[Opening GIVEN DATA section]

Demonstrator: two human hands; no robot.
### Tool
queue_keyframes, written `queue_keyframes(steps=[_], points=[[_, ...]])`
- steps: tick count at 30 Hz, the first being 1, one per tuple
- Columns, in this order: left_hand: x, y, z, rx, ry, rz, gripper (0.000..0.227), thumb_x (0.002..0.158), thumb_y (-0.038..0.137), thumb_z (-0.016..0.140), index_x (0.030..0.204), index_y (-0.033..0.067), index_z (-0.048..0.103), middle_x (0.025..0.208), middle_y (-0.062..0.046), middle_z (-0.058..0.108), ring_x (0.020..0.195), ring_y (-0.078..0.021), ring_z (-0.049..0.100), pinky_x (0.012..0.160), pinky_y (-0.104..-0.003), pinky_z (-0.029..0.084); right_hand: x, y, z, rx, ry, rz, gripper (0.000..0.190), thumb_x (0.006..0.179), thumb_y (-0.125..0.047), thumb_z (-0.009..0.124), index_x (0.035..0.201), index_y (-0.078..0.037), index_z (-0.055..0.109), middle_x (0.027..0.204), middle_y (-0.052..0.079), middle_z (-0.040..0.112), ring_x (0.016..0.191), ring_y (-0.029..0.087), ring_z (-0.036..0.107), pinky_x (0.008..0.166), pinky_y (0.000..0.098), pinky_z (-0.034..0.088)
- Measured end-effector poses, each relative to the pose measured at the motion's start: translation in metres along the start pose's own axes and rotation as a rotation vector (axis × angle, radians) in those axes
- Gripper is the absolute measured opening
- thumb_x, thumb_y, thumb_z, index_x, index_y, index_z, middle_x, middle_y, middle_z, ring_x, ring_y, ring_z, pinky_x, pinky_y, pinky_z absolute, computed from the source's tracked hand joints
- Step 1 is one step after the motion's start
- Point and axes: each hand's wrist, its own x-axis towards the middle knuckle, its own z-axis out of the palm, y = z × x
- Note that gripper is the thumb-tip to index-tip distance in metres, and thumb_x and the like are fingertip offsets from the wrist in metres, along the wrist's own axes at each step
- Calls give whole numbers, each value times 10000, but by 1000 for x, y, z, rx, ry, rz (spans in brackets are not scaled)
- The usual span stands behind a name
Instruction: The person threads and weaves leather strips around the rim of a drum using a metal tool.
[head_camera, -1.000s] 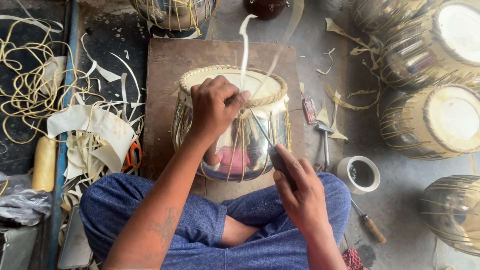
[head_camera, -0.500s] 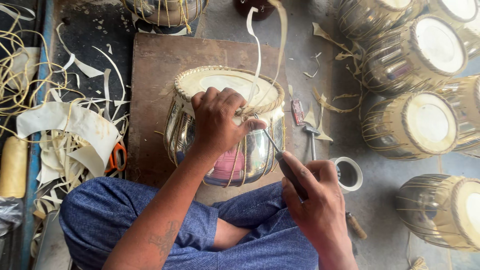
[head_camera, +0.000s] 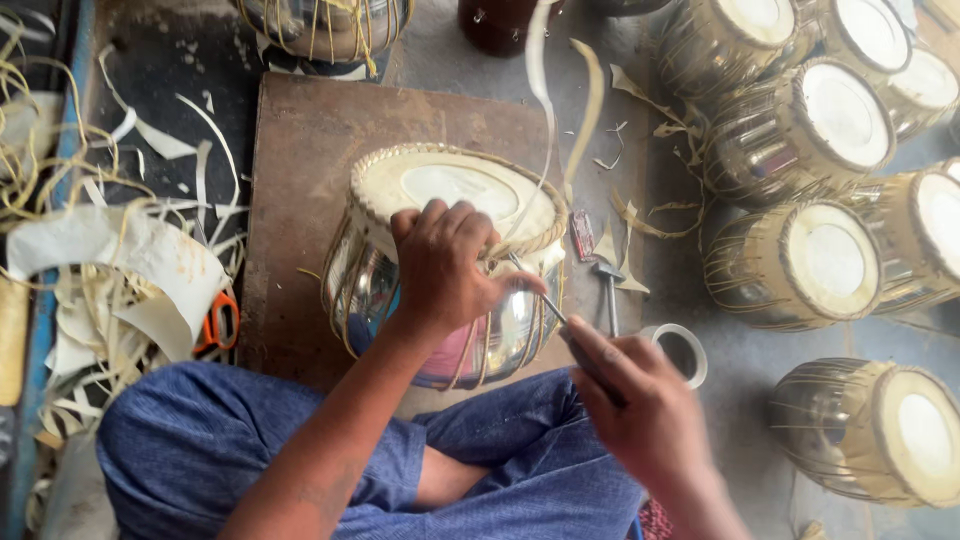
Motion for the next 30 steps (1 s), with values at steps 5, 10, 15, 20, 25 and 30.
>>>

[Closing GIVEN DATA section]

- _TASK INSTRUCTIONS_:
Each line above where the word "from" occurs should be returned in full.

- _RESULT_:
- thumb_x, thumb_y, thumb_z, index_x, index_y, index_z, middle_x, middle_y, middle_z, ring_x, ring_y, ring_z, pinky_x, pinky_y, pinky_z absolute, computed from the source's tracked hand joints
- Note that gripper is the thumb-tip to index-tip distance in metres, and thumb_x and the like are fingertip offsets from the wrist in metres, along the wrist's own axes at each step

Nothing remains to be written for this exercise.